YÜZÜ OLMAYAN BİR GELECEK 1 BÖLÜM

 Profesör Slughorn, yüzünde gururlu bir ifadeyle en sevdiği öğrencilerini inceliyordu. 3 Eylül günüydü ve Slug Kulübü dönemin ilk yemeğini veriyordu. Uzun yemek masasının etrafında yaklaşık yirmi öğrenci oturuyordu.

Çoğu Slytherin'di. Tom'un tüm oda arkadaşları davetliydi, onlar sadece zengin ebeveynleri ve bir isimleri olan küstah Hogwarts öğrencileriydi. Tom yerini kazanmak zorunda kalmıştı, ancak bu çok uzun sürmemişti.

"Muhtemelen koleksiyonunun değerini ölçüyordur," diye fısıldadı Avery ve Rosier'den gelen bir homurtuyla ödüllendirildi.

"Sanırım gerçek değeri olan bir şey satın alacak paran olmadığında insan toplamak zorundasın," diye cevapladı Malfoy, fakir insanlardan bahsederken her zaman yaptığı gibi burnunu kırıştırarak. Tom bir istisnaydı tabii ki.

Ama Tom da insan topluyordu. Ve insanlar, Malfoy malikanesinin dolu olduğu saçma antika vazolardan veya aile yadigarı gümüş eşyalardan daha değerliydi.

Kendilerine onun arkadaşları veya ev arkadaşları diyorlardı, ama ona göre onlar sadece küçük güç parçaları, fetihlerinin duvarındaki küçük çentik izleriydi. Bir koleksiyondu. Bir başlangıç noktasıydı.

Arkadaşlığın ardındaki fikri, etrafındaki insanları tanımanın, güvenmenin ve korumanın önemini anlıyordu. Popüler çekingen Slytherin'ler için bile. Onlar sadece çocuklardı, çoğu korkunç derecede yalnızdı, çocuk sahibi olmanın mutlu bir aile kurmakla ilgili olmadığı eski safkan ailelerde doğmuşlardı.

Tom, istenmemenin nasıl bir his olduğunu biliyordu. Uzun zaman önce, yetimhanede, kimseye ihtiyacı olmadığını anladığında bunu atlatmıştı. Başka hiç kimsenin yapamadığı şeyleri yapabileceğini anladığında. Önemsiz karıncaların ortasında bir tanrıydı. Kimseye ihtiyacı yoktu; herkesin ihtiyaç duyacağı kişi oydu.

Ama sihirle bile, etrafındaki diğer çocuklar, güçlü safkan mirasçılar, hala ait olduklarını hissetmek istiyorlardı. Dikkat, kabul, sevgi istiyorlardı. Bu, Tom'a kolay bir yol, istismar edebileceği kolay bir kusur, etrafındaki hemen hemen herkeste korumasız bir açıklık sağlamıştı. Onlara özledikleri şeyi veriyordu.
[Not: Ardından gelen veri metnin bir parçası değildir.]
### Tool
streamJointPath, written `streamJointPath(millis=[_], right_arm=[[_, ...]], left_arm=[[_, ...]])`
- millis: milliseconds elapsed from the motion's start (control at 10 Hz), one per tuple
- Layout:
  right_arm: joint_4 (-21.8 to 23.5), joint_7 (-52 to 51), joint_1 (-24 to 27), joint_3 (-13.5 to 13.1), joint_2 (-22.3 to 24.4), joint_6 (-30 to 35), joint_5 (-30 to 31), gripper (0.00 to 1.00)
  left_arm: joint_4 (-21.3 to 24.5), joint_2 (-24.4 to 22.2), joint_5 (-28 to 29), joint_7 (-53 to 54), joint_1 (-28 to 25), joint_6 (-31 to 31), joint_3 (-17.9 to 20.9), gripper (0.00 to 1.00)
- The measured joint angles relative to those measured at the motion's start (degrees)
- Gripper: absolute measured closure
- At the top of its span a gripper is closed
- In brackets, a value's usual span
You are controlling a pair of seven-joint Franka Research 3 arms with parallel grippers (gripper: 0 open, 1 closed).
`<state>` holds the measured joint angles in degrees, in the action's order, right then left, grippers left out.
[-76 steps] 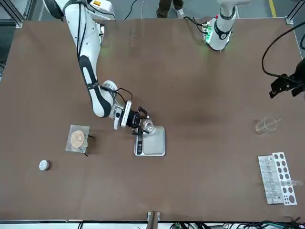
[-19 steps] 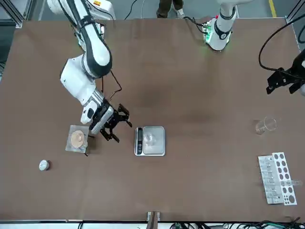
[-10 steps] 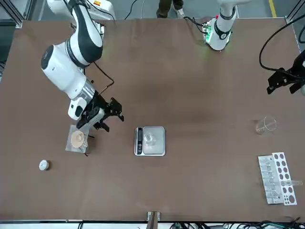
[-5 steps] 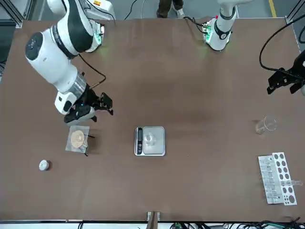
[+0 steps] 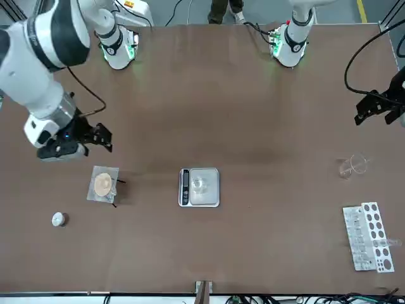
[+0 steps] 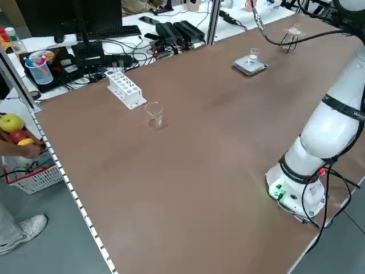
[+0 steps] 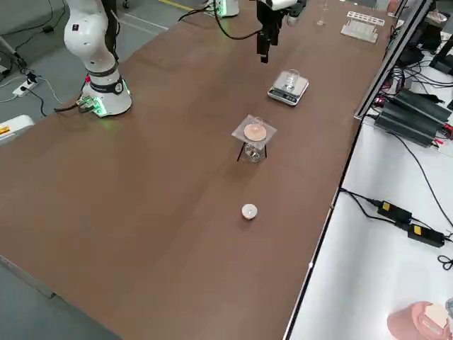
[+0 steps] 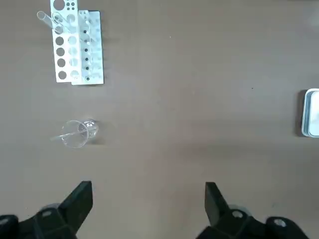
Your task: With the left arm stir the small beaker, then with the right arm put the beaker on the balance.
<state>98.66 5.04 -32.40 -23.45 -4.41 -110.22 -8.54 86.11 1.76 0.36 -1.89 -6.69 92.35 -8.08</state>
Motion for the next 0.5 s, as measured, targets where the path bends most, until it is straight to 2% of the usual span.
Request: streamJointPath(millis=[100, 500], right_arm=[[0.0, 0.0, 0.7, -1.1, 0.9, 2.0, 0.4, 0.0], [-0.3, 0.0, 5.0, -1.6, 4.5, 9.3, 1.8, 0.0]], left_arm=[[0.0, 0.0, 0.0, 0.0, 0.0, 0.0, 0.0, 0.0], [0.0, 0.0, 0.0, 0.0, 0.0, 0.0, 0.0, 0.0]])
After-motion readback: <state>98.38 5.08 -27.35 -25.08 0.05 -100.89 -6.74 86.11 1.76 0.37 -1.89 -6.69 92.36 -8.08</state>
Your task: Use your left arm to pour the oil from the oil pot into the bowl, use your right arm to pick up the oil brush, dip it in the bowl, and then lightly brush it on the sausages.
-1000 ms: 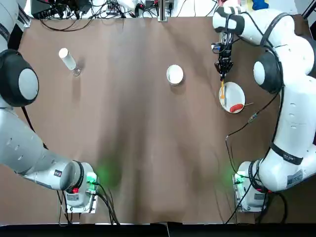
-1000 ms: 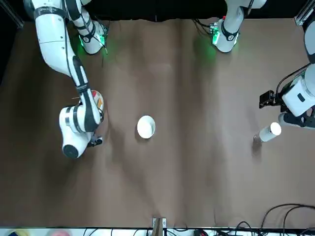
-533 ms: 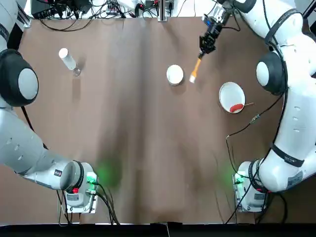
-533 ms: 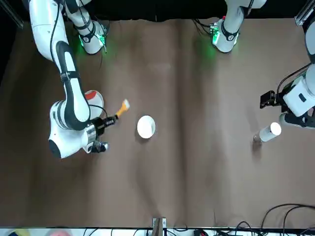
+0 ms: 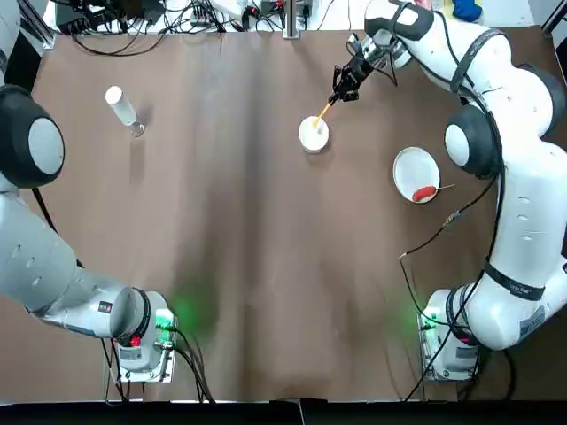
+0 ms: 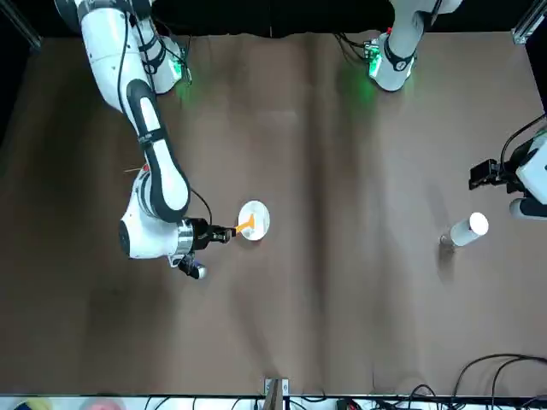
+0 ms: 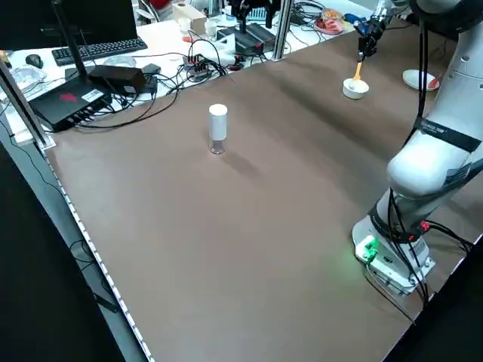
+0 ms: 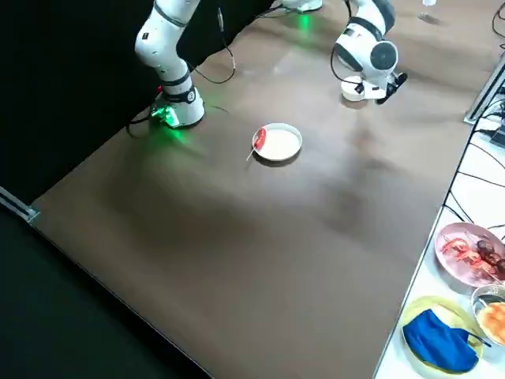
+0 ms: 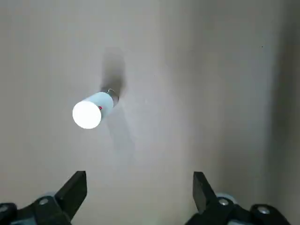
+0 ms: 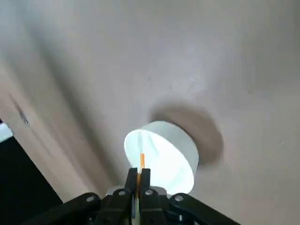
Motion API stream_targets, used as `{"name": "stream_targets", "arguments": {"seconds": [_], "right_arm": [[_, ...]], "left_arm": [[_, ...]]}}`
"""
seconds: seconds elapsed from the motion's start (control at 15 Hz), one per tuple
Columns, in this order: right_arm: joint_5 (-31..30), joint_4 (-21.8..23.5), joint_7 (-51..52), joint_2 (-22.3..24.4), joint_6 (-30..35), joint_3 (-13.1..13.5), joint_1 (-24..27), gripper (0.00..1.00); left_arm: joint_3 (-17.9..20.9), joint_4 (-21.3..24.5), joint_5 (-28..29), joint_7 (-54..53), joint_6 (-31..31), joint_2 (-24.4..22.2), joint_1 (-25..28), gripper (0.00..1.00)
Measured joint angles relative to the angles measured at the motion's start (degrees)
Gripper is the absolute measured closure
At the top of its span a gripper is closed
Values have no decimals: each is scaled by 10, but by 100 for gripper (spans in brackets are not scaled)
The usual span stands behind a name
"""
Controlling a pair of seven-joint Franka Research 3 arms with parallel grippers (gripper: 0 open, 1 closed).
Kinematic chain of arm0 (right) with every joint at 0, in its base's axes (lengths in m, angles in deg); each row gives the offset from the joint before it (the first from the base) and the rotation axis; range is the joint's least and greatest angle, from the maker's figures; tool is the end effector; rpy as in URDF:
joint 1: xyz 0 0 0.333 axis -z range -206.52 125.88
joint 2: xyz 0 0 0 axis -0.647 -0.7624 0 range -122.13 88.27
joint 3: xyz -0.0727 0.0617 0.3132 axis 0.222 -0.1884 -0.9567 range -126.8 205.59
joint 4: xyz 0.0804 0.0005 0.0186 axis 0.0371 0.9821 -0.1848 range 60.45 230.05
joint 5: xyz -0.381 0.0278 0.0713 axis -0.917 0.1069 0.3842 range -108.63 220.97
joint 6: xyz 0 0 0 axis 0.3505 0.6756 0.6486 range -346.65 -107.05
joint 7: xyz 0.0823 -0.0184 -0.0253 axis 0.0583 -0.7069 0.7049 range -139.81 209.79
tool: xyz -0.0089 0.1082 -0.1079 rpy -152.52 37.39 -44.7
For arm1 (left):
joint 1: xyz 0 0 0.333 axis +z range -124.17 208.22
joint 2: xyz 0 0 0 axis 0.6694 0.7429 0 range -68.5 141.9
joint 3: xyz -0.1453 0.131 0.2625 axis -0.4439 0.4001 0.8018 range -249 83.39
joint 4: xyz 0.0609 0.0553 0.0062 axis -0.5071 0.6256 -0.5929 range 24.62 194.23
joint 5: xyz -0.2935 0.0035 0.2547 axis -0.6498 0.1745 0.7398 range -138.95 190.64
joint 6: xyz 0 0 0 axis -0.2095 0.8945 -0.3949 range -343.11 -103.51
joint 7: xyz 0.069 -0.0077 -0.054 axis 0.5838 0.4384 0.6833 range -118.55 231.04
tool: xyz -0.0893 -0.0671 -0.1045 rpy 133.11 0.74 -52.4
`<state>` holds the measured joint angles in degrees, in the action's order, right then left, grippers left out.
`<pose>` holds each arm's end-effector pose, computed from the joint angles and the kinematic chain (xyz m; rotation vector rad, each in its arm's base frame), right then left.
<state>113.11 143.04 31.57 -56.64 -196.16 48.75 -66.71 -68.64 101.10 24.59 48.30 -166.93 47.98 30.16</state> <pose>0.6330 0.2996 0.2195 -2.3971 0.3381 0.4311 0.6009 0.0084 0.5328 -3.1165 0.1563 0.1526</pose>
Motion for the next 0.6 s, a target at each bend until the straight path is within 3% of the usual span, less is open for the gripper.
{"name": "stream_targets", "arguments": {"seconds": [0.4,0.47,0.53,0.6], "right_arm": [[21,38,-2,0,-5,0,-10,96],[22,39,-3,0,-12,0,-15,96],[23,41,-5,0,-24,0,-21,96],[23,42,-5,0,-28,0,-23,96]], "left_arm": [[-6,-2,0,48,0,-1,4,0],[-22,-2,-1,63,0,-2,21,0],[-98,-2,-2,96,0,-7,83,0],[-129,-2,-2,116,0,-9,104,0]]}}
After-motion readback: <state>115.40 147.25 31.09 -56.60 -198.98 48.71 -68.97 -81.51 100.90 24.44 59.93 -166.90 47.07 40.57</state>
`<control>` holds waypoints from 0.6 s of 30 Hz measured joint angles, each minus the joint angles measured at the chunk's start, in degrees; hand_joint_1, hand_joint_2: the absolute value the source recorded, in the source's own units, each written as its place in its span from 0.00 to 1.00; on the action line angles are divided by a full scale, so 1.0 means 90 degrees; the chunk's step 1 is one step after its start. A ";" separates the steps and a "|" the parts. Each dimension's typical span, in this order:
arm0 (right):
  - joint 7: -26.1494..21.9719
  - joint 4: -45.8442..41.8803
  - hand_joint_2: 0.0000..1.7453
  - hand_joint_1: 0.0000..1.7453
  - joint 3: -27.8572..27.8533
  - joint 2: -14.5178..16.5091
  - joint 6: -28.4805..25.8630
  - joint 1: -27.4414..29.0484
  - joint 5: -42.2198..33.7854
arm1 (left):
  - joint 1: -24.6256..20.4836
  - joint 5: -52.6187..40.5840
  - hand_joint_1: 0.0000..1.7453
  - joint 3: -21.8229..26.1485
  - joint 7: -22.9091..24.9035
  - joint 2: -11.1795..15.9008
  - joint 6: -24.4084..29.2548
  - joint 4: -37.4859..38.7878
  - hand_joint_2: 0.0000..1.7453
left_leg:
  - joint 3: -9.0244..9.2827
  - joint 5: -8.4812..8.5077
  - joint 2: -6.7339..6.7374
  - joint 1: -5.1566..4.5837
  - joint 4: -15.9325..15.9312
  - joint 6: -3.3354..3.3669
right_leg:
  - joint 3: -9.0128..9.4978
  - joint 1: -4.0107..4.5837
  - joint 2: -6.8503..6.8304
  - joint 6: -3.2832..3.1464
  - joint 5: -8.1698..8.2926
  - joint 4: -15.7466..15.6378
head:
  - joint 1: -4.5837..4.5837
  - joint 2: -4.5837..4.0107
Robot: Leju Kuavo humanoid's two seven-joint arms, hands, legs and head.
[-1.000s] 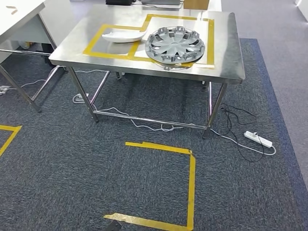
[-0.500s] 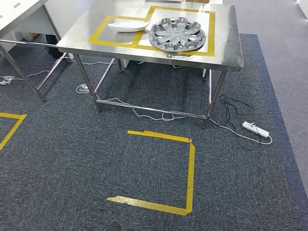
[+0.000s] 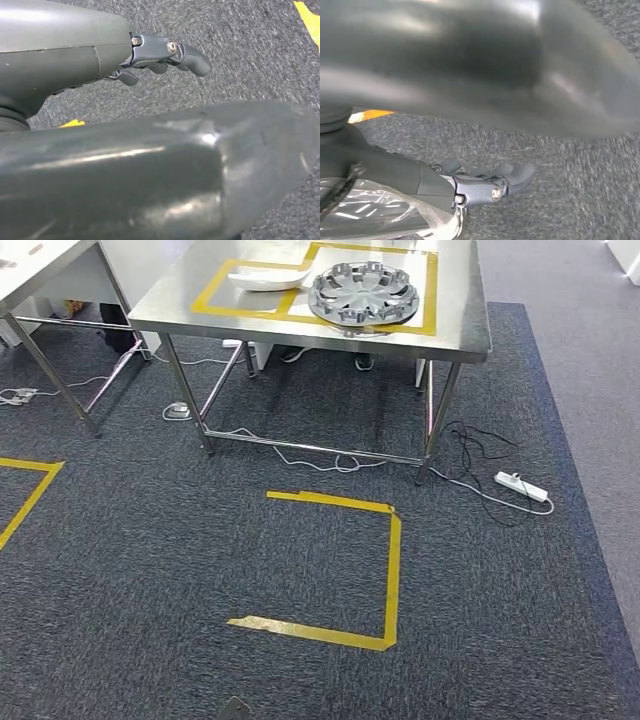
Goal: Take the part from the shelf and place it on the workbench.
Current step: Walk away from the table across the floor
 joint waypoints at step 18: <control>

Nazik sözler ve övgüler. Gülümsemeler ve dostça dokunuşlar. Kendisi hakkında küçük, değersiz bilgi parçaları. Arkadaşlık.

Karşılığında her şeyi alıyordu. Ne zaman nazikçe soracağını, nasıl incelikle öneride bulunacağını, nerede yalvaracağını iyi biliyordu. Onlara kendisi için neredeyse her şeyi yaptırabilirdi.

Ona bayılıyorlardı.

Ve ibadet gibi hissettiriyordu. Yetimhanenin yakınındaki kiliseyi düşünüyordu, çocukların Pazar günlerini görünmez bir varlığın önünde yalvararak, cevaplanmayan dualar göndererek geçirmeye zorlandıkları yeri.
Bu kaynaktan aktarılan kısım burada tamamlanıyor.